Source: Zhongming Liu, 765-496-1872, email@example.com
From left, doctoral student Haiguang Wen, assistant professor Zhongming Liu and former graduate student Junxing Shi, review fMRI data of brain scans. The work aims to improve artificial intelligence and lead to new insights into brain function. (Purdue University image/Erin Easterling) A publication-quality photo is available at https:/
From left, doctoral student Haiguang Wen and former graduate student Junxing Shi prepare to test graduate student Kuan Han. (Purdue University image/Erin Easterling)
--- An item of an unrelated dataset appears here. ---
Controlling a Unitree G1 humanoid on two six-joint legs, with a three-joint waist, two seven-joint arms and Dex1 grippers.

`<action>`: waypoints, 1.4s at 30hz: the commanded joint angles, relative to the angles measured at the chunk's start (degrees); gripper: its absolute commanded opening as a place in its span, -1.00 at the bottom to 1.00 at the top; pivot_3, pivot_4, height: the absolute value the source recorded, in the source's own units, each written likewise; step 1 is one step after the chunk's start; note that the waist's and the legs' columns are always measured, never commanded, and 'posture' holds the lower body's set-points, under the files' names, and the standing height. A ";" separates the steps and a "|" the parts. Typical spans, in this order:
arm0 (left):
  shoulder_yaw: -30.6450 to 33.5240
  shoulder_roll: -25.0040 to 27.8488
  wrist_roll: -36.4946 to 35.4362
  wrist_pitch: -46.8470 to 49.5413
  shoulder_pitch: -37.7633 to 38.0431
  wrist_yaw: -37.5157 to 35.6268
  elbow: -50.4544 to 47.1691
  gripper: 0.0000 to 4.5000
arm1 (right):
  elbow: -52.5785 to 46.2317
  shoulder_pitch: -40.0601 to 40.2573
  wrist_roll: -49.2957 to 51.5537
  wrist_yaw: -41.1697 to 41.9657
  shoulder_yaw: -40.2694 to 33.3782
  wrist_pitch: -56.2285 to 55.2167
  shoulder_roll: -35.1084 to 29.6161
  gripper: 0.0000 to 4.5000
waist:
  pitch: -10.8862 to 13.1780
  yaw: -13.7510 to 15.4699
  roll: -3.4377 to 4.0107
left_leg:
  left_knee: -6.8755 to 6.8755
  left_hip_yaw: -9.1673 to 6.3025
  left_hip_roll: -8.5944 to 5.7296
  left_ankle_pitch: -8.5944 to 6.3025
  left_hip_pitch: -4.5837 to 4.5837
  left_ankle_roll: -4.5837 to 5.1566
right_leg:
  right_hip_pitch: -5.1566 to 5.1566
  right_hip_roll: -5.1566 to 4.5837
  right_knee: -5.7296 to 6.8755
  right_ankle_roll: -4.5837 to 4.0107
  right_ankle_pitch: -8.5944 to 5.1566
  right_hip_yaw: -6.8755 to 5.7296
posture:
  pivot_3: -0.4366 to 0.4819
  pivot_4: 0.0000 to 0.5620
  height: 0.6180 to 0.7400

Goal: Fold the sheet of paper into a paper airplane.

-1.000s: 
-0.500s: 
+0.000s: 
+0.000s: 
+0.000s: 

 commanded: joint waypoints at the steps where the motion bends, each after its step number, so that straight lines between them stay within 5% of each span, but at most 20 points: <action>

A publication-quality photo is available at https:/
Neural Encoding and Decoding with Deep Learning for Dynamic Natural Vision Haiguang Wen2,3, Junxing Shi2,3, Yizhen Zhang2,3, Kun-Han Lu2,3, Jiayue Cao1,3, Zhongming Liu*1,2,3 1Weldon School of Biomedical Engineering, 2School of Electrical and Computer Engineering Purdue Institute for Integrative Neuroscience, Purdue University, West Lafayette, Indiana, 47906, USA *Correspondence Zhongming Liu, 765 496 1872, firstname.lastname@example.org
Convolutional neural network (CNN) driven by image recognition has been shown to be able to explain cortical responses to static pictures at ventral-stream areas. Here, we further showed that such CNN could reliably predict and decode functional magnetic resonance imaging data from humans watching natural movies, despite its lack of any mechanism to account for temporal dynamics or feedback processing. Using separate data, encoding and decoding models were developed and evaluated for describing the bi-directional relationships between the CNN and the brain. Through the encoding models, the CNN-predicted areas covered not only the ventral stream, but also the dorsal stream, albeit to a lesser degree; single-voxel response was visualized as the specific pixel pattern that drove the response, revealing the distinct representation of individual cortical location; cortical activation was synthesized from natural images with high-throughput to map category representation, contrast, and selectivity. Through the decoding models, fMRI signals were directly decoded to estimate the feature representations in both visual and semantic spaces, for direct visual reconstruction and semantic categorization, respectively. These results corroborate, generalize, and extend previous findings, and highlight the value of using deep learning, as an all-in-one model of the visual cortex, to understand and decode natural vision.